Superconductivity in epitaxially grown LaVO3/KTaO3(111) heterostructures
Yuan Liu(刘源)1,†, Zhongran Liu(刘中然)2,†, Meng Zhang(张蒙)1, Yanqiu Sun(孙艳秋)1, He Tian(田鹤)2,3, and Yanwu Xie(谢燕武)1,4,‡
1 Interdisciplinary Center for Quantum Information, State Key Laboratory of Modern Optical Instrumentation, and Zhejiang Province Key Laboratory of Quantum Technology and Device, School of Physics, Zhejiang University, Hangzhou 310027, China; 2 Center of Electron Microscope, State Key Laboratory of Silicon Materials, School of Materials Science and Engineering, Zhejiang University, Hangzhou 310027, China; 3 School of Physics and Microelectronics, Zhengzhou University, Zhengzhou 450052, China; 4 Collaborative Innovation Center of Advanced Microstructures, Nanjing University, Nanjing 210093, China
Abstract Complex oxide heterointerfaces can host a rich of emergent phenomena, and epitaxial growth is usually at the heart of forming these interfaces. Recently, a strong crystalline-orientation-dependent two-dimensional superconductivity was discovered at interfaces between KTaO3 single-crystal substrates and films of other oxides. Unexpectedly, rare of these oxide films was epitaxially grown. Here, we report the existence of superconductivity in epitaxially grown LaVO3/KTaO3(111) heterostructures, with a superconducting transition temperature of ~ 0.5 K. Meanwhile, no superconductivity was detected in the (001)- and (110)-orientated LaVO3/KTaO3 heterostructures down to 50 mK. Moreover, we find that for the LaVO3/KTaO3(111) interfaces to be conducting, an oxygen-deficient growth environment and a minimum LaVO3 thickness of ~ 0.8 nm (~ 2 unit cells) are needed.

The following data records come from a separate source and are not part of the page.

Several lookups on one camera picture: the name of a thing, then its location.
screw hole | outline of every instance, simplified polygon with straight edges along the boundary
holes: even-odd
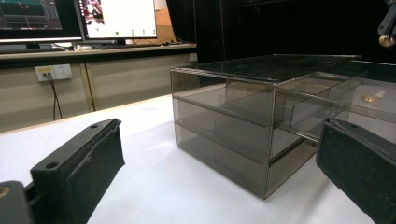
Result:
[[[9,193],[10,188],[5,186],[5,187],[0,187],[0,198],[3,198]]]
[[[46,166],[46,168],[47,168],[47,169],[52,169],[52,168],[55,168],[58,164],[59,164],[59,163],[55,161],[55,162],[52,162],[52,163],[48,164],[48,165]]]

keyboard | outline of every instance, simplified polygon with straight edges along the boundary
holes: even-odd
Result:
[[[162,44],[140,44],[140,45],[93,45],[92,49],[135,49],[159,47]]]
[[[54,52],[54,51],[66,51],[66,49],[61,49],[61,48],[55,48],[55,49],[0,49],[0,54],[42,53],[42,52]]]

small object inside box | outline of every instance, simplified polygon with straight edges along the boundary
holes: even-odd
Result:
[[[366,103],[375,103],[384,96],[385,91],[379,91],[376,95],[362,94],[361,99]]]

monitor screen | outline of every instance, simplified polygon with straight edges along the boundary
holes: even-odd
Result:
[[[0,0],[0,43],[81,40],[73,0]]]
[[[153,0],[78,0],[86,40],[156,38]]]

white table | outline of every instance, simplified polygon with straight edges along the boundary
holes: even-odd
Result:
[[[0,134],[0,182],[26,186],[30,168],[53,150],[113,118],[122,120],[126,164],[89,223],[373,223],[315,157],[267,200],[196,160],[176,145],[170,95]]]

(Methods of deposition of films and coatings; film growth and epitaxy)
Fund: Project supported by the National Natural Science Foundation of China (Grant Nos. 11934016 and 12074334), the Key R&D Program of Zhejiang Province, China (Grant Nos. 2020C01019 and 2021C01002), and the Fundamental Research Funds for the Central Universities of China.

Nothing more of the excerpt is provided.